Task details
Quote these lines exactly: the one that holds "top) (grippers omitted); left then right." and every line after it to the end of the material below. Skip pictures.

START Material for the task

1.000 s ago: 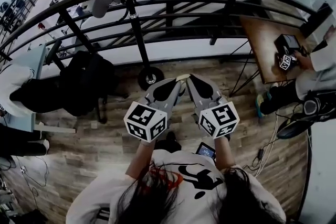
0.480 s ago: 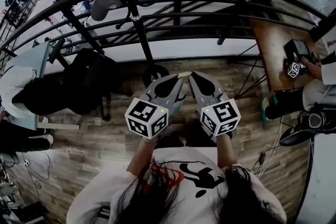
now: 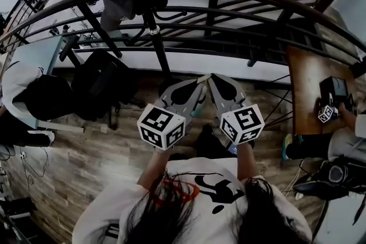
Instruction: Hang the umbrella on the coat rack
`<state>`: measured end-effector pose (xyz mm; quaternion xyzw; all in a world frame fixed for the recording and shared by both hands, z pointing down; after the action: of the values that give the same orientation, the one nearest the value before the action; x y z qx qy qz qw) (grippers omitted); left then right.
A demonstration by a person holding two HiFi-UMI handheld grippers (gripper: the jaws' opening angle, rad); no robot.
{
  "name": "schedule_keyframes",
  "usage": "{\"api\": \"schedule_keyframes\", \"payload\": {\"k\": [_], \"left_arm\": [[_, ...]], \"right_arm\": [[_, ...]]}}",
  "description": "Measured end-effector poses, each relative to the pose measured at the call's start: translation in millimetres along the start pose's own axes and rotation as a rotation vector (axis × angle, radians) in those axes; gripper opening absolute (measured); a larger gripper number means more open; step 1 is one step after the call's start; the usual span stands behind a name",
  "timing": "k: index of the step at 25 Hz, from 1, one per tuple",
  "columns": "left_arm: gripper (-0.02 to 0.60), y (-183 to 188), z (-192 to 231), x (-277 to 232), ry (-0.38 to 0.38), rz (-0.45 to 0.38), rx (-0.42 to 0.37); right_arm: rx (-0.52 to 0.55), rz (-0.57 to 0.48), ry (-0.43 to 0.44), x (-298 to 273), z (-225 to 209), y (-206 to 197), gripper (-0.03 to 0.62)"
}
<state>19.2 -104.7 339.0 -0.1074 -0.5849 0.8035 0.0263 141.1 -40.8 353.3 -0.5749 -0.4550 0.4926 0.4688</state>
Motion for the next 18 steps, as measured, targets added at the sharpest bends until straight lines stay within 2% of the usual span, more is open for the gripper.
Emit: {"api": "schedule_keyframes", "payload": {"k": [6, 12, 18], "left_arm": [[0.000, -22, -11, -36, 0.098, -0.046, -0.032], [0.000, -14, 5, -68, 0.197, -0.060, -0.012], [0.000, 3, 15, -93, 0.280, -0.076, -0.029]], "right_arm": [[0.024, -0.053, 0.095, 2, -43, -22, 0.026], [0.040, -0.050, 0.191, -24, -79, -19, 0.026], [0.063, -0.062, 0.276, -51, -107, -6, 0.026]]}}
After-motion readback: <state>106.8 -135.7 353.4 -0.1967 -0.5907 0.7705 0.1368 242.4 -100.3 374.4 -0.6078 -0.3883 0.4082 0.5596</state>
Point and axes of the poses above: the fingertips, and each gripper's own axes: x backward along the fingers, z to its left, y out of its top, the point moved 8 cm from there along x, backward along the fingers, and after that the axes turned 1 degree about x, right-handed, at the moved point
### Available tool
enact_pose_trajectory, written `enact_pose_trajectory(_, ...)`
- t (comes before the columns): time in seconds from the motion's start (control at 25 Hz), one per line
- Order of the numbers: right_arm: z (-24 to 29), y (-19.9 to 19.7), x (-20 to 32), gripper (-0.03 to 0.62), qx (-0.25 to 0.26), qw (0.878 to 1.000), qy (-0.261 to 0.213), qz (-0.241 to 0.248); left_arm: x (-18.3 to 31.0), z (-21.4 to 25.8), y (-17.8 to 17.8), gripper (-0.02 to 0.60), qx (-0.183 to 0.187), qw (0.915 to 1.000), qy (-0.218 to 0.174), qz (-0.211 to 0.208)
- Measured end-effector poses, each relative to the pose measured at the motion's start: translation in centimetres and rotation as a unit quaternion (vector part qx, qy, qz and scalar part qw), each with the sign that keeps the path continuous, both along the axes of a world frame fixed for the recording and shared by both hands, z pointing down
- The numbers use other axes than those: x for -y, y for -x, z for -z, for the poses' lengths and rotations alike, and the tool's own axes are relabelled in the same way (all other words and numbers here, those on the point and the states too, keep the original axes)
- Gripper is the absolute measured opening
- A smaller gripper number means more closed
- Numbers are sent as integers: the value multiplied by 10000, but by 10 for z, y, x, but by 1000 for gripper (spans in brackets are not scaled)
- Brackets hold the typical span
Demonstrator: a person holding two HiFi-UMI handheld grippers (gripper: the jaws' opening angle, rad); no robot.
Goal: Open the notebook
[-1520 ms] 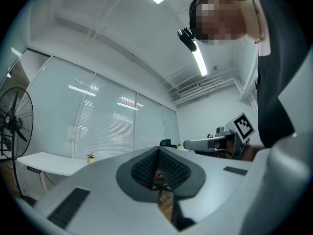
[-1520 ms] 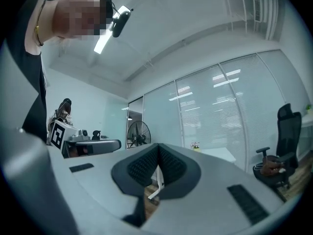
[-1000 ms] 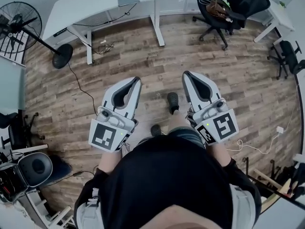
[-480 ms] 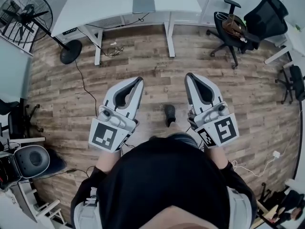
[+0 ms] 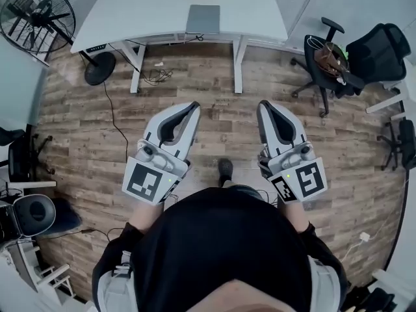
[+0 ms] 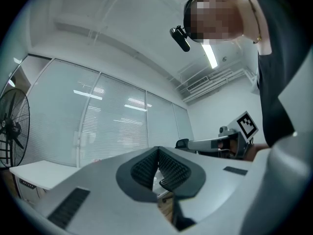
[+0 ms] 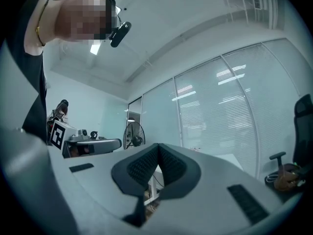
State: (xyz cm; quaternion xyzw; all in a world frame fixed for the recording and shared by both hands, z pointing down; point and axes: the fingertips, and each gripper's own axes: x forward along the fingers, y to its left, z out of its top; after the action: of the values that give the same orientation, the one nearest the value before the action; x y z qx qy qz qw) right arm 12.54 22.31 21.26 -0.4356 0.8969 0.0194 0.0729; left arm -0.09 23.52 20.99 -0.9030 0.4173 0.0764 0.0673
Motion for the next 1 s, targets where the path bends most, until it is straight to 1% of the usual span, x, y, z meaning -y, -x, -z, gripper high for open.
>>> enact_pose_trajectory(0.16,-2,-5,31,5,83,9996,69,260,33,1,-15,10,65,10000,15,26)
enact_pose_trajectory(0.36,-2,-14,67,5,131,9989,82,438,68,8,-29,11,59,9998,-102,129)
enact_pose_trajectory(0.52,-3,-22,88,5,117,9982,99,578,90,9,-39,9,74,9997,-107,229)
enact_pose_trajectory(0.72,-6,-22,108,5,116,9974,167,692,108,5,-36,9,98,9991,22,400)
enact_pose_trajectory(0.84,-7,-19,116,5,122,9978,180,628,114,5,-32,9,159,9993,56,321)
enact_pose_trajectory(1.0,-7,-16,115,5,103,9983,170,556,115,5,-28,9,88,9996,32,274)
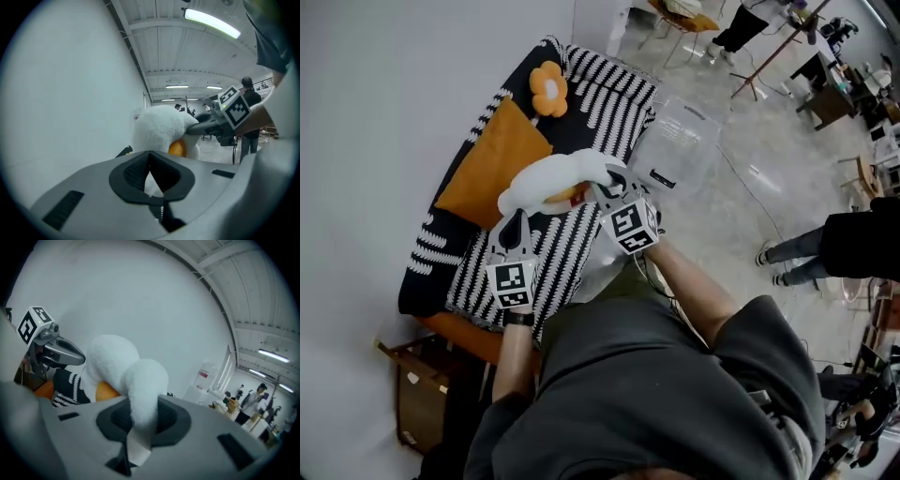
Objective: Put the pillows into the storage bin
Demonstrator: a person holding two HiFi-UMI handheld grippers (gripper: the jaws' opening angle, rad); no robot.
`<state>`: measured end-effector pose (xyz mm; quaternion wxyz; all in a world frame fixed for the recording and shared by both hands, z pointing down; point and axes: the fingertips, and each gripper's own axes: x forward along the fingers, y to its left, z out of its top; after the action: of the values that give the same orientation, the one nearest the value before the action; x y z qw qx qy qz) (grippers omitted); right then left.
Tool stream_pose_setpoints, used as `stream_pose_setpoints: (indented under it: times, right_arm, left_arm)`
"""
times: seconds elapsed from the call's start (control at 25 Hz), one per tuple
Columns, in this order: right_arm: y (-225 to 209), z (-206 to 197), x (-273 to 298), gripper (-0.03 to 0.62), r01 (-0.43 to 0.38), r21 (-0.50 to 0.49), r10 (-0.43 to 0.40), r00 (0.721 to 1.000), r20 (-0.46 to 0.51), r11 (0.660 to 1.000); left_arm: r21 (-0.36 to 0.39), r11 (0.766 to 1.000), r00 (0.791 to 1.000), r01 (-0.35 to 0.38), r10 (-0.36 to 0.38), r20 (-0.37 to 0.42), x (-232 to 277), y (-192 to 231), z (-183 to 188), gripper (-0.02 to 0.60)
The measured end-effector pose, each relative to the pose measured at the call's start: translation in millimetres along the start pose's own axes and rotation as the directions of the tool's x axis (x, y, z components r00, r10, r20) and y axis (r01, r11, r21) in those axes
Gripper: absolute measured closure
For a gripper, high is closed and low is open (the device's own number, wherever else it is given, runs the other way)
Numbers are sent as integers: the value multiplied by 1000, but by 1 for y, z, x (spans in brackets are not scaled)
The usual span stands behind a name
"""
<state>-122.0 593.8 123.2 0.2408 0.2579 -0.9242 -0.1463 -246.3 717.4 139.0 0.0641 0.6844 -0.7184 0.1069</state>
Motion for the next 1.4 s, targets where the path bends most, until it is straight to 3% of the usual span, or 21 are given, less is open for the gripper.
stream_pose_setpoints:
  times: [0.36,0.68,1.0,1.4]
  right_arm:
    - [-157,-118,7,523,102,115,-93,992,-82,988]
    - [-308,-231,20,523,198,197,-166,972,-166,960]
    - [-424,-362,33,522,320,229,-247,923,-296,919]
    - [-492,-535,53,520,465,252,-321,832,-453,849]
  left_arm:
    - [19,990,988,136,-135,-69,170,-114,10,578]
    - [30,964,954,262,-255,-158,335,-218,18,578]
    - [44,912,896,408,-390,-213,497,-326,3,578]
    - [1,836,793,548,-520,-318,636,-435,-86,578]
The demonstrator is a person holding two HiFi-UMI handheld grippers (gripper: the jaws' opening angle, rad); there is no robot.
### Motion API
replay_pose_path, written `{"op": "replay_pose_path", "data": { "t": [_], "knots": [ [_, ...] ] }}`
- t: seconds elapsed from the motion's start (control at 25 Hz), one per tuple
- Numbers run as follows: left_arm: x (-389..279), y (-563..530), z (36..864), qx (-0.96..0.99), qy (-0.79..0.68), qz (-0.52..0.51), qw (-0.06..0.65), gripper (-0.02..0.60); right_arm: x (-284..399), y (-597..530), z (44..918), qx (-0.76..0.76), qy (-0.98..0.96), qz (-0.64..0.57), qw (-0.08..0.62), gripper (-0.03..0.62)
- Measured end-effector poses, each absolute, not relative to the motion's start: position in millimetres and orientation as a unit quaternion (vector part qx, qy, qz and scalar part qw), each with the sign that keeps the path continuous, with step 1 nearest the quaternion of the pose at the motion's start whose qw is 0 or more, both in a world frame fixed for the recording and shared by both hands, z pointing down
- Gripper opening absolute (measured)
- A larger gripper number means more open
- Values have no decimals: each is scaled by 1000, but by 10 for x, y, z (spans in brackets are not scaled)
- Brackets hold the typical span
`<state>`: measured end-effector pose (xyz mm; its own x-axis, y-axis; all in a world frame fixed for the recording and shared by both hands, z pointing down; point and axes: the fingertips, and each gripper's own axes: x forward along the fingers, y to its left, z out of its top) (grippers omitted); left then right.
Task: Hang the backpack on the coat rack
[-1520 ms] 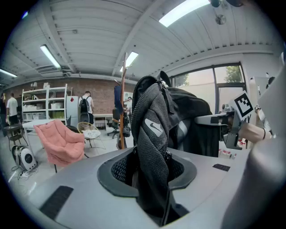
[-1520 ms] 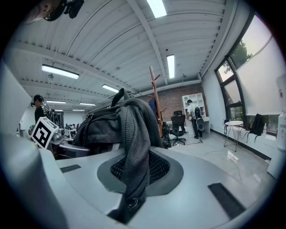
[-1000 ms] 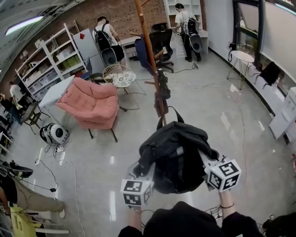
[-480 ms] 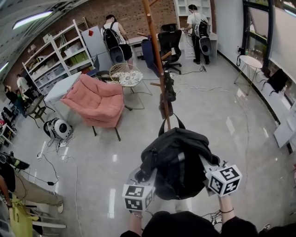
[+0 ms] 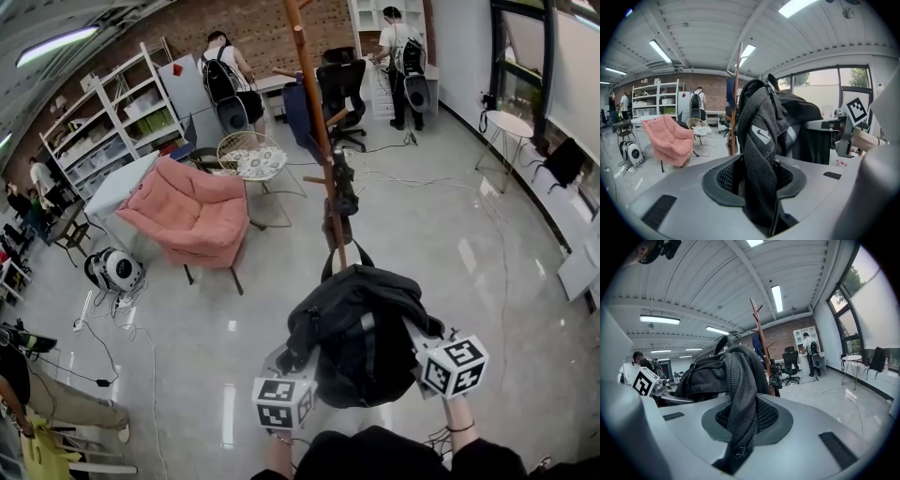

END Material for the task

Task result
`<state>`: measured end-effector pose (xyz mm; its own x-axis, y-axis; all in a world frame fixed for the recording and shared by both hands, z pointing down; point and axes: the fingertips, and each gripper's own axes: x forward along the fingers, y to its left, z out of its top) (grippers omitted); left then right.
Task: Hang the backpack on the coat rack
[-1520 ms] 
[-1520 ms] 
[-1000 ms] 
[-480 ms] 
[+0 ms] 

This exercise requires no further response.